§ **Brief**
All records, exactly as written, minus the pictures: copy them out.
★ ★ ★ ★ ★ ★ ★
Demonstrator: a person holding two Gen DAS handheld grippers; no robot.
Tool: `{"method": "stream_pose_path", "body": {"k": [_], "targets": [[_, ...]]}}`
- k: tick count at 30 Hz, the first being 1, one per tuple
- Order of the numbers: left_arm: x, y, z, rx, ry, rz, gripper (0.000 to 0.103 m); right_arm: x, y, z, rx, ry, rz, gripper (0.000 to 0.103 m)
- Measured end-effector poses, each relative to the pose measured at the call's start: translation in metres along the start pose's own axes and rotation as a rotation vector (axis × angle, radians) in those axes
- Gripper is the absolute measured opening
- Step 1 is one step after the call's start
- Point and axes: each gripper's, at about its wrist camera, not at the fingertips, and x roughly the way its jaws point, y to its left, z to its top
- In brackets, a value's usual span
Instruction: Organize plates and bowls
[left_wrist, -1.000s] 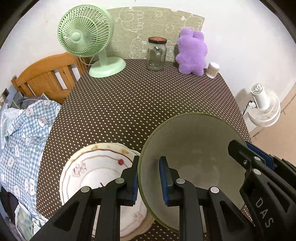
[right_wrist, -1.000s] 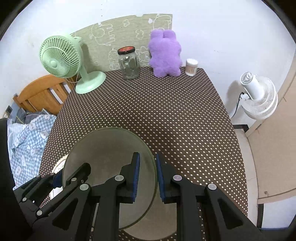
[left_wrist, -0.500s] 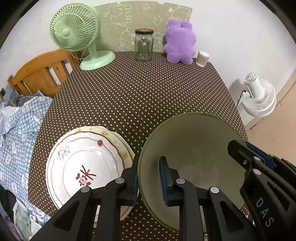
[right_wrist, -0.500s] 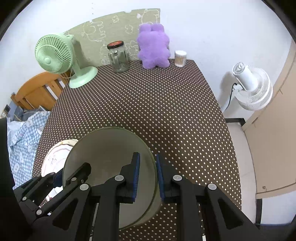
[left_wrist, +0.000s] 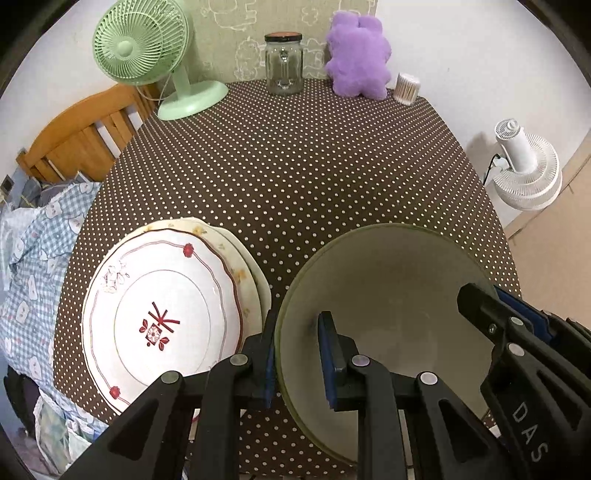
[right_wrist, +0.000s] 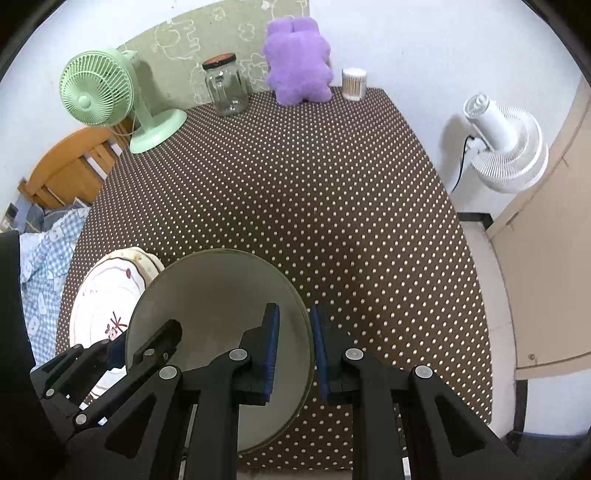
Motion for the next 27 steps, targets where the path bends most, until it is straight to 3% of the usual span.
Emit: {"method": "stream_pose_path", "body": {"k": [20, 26, 27], "targets": [[0.019, -0.001, -0.005, -0.020, 0.018, -0.002, 0.018, 0.012, 0.001, -0.003, -0.014, -0.015, -0.006, 0.022], [0.018, 0.001, -0.006, -0.038, 0.021, -0.034, 0.037, 0.012, 0.001, -0.002, -0.035, -0.015, 0.020, 0.022], [0.017, 0.001, -0.007, -0.039, 0.020, -0.038, 0.040, 0.012, 0.000, -0.002, -0.039, -0.010, 0.030, 0.027]]}}
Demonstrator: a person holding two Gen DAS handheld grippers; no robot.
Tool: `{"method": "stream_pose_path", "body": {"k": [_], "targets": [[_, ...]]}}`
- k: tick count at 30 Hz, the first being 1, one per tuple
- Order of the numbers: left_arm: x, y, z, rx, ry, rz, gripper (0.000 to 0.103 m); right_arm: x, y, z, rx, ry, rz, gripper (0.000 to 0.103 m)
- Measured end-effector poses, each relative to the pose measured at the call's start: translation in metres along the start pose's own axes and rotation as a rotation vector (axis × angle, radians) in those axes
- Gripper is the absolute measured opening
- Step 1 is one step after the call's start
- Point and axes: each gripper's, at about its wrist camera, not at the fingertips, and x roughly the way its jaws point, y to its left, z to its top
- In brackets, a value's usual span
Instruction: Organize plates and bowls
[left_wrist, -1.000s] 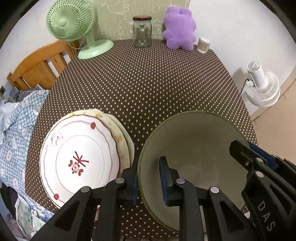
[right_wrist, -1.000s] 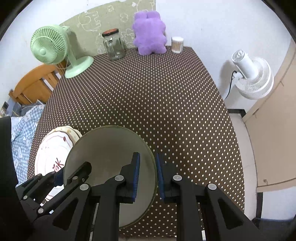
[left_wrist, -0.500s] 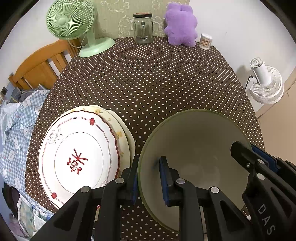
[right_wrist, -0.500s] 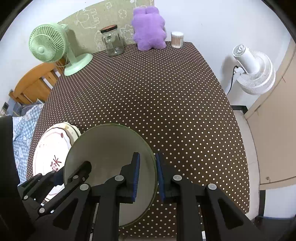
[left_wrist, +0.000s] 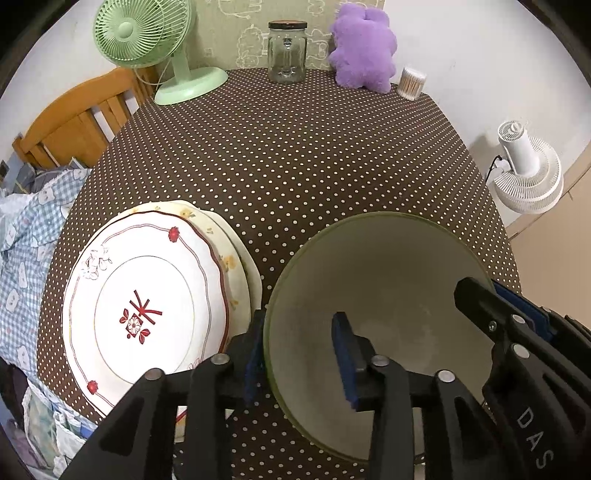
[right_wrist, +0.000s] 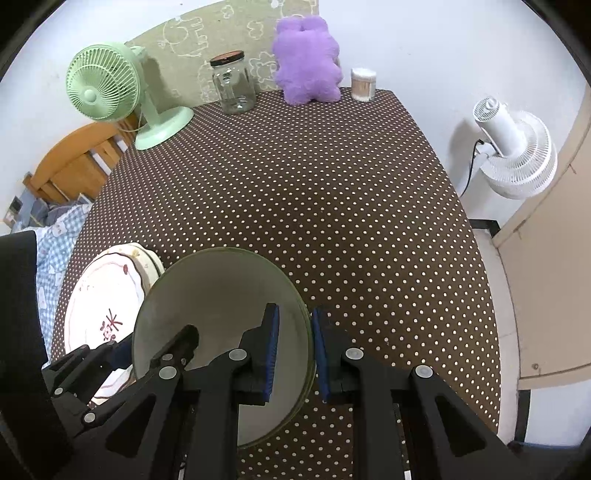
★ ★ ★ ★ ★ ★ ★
§ **Expected answer**
Demonstrator: a person holding two Gen DAS handheld grippers; no robot.
Tool: `{"method": "stream_pose_path", "body": {"k": [_], "targets": [[_, ...]]}}`
- k: tick count at 30 Hz, the first being 1, one per tuple
- Order of the numbers: left_arm: x, y, z, rx, ry, rz, gripper (0.000 to 0.103 m); right_arm: x, y, z, rx, ry, rz, gripper (0.000 to 0.103 m)
- Measured end-effector poses, each relative to the pose measured at the call's start: translation in metres along the start pose's own axes and rotation as a rotation vector (axis × angle, radians) in those axes
- Gripper is the absolute measured opening
- Step 1 is one step after the call's start
- Point and axes: each gripper's, at about its wrist camera, not at the fingertips, and x roughly the way its jaws point, y to its left, z to its top
- In brackets, a value's usual span
Instruction: Organize plates and bowls
[left_wrist, -1.000s] 
[right_wrist, -1.000s] 
[left_wrist, -0.500s] 
[right_wrist, -0.500s] 
[left_wrist, +0.000s] 
[right_wrist, +0.000s] 
Motion for the next 27 steps, targets where the path bends most, until it is straight to 3% of the usual span.
Emit: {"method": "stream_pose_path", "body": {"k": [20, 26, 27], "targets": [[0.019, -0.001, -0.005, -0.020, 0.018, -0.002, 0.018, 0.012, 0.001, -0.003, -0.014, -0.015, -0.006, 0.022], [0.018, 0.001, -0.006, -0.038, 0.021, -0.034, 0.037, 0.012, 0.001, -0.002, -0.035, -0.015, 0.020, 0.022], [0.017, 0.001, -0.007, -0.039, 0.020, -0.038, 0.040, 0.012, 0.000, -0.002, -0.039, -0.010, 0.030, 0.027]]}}
Demonstrator: a person holding two Gen DAS handheld grippers; no robot.
Tool: `{"method": "stream_pose_path", "body": {"k": [_], "targets": [[_, ...]]}}`
- k: tick count at 30 Hz, the first being 1, one per tuple
- Order of the numbers: left_arm: x, y, z, rx, ry, rz, gripper (0.000 to 0.103 m); right_arm: x, y, z, rx, ry, rz, gripper (0.000 to 0.103 m)
- Measured end-effector poses, each relative to the pose measured at the call's start: translation in metres along the start pose's own axes and rotation as a rotation vector (axis × angle, radians) in those axes
- Gripper is the absolute measured opening
- Step 1 is one step after the call's start
- Point and axes: each gripper's, at about its wrist camera, not at the fingertips, and x roughly the way its jaws point, y to its left, z to its top
- In brackets, a value's usual span
Instruction: Organize plates and bowls
[left_wrist, -1.000s] 
[right_wrist, -1.000s] 
[left_wrist, -0.500s] 
[right_wrist, -0.500s] 
[left_wrist, +0.000s] 
[right_wrist, +0.000s] 

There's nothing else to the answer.